We thus see that Tibetan Lamaism contains noteworthy elements of occult truth, mixed with a great deal of sheer exotericism both in thought and in practice; and on the fringes of the Tibetan plateau Lamaism has again sunk almost to the level at which Tsong-kha-pa found it when the degenerate Buddhism of his time had largely fallen into sorcery and black magic due to the infiltration into it of the native Bhon practices.

In Tibet the people as a general rule are still spiritually unspoiled, although exceedingly crude in many ways; and thus they have preserved some of the teachings of the archaic wisdom, however exotericized they have become. But precisely what takes place in Tibet, and is recognized as incarnations in human beings of spiritual rays from cosmic sources working through their own seven principles, can occur — and indeed has occurred — in other parts of the world whenever human vehicles, through occult training and spiritual purity, are fit and ready to receive. (6)

In former ages, such knowledge was common to humanity, but it has been absolutely forgotten in the West. The Druids had more or less the same teaching; it exists even today in rather vague form among the Druses of the Lebanon of Syria. It was as well known in ancient Persia among the Zoroastrians as it was in Egypt. Many Greek mystics taught the same, as for instance in the Neoplatonic philosophy, and Greek history often records the fact that this or that man had been inspired by Apollo or by Mercury, or that one or another woman had been infilled with the virtue of Juno or Venus. In India this tradition is a commonplace, the greatest examples of such spiritual cosmic ray imbodiments being the avataras.

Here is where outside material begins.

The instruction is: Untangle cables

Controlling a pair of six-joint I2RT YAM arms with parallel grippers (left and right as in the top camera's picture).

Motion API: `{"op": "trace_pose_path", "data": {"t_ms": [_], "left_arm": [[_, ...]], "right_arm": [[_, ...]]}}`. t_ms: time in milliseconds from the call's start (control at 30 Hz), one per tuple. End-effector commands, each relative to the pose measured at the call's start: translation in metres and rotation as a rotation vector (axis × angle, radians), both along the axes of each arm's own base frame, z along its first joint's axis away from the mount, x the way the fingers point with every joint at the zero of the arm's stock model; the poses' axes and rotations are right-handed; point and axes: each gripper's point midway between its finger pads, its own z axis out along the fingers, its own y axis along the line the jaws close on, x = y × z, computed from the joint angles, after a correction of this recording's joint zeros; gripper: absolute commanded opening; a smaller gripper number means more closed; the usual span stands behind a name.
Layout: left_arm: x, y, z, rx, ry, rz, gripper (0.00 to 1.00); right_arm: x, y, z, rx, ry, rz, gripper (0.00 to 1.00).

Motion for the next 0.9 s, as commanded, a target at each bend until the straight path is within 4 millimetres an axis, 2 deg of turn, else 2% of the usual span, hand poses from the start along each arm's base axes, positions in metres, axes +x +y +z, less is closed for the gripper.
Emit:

What has taken place in the past is but significant of what will take place in the future; so the present, which is but a dividing line between past and future, must likewise know instances of spiritual imbodiments. (7)


FIFTH AND SIXTH ROUNDERS

Every "Round" brings about a new development and even an entire change in the mental, psychic, spiritual and physical constitution of man, all these principles evoluting on an ever ascending scale. Thence it follows that those persons who, like Confucius and Plato, belonged psychically, mentally and spiritually to the higher planes of evolution, were in our Fourth Round as the average man will be in the Fifth Round, whose mankind is destined to find itself, on this scale of Evolution, immensely higher than is our present humanity. Similarly Gautama Buddha — wisdom incarnate — was still higher and greater than all the men we have mentioned, who are called Fifth Rounders, while Buddha and Sankaracharya are termed Sixth Rounders, allegorically. Thence again the concealed wisdom of the remark, pronounced at the time "evasive" — that "a few drops of rain do not make the Monsoon, though they presage it." — The Secret Doctrine, I, 162

Ever since the existence of the Brotherhood of adepts and masters came to the attention of the Western world, particularly after the publication of some of their letters in the 1880s, students have been puzzled by some of their references to fifth and sixth rounders. The theme has already been dealt with in an earlier chapter, but in order to clarify it still further, the following remarks are added.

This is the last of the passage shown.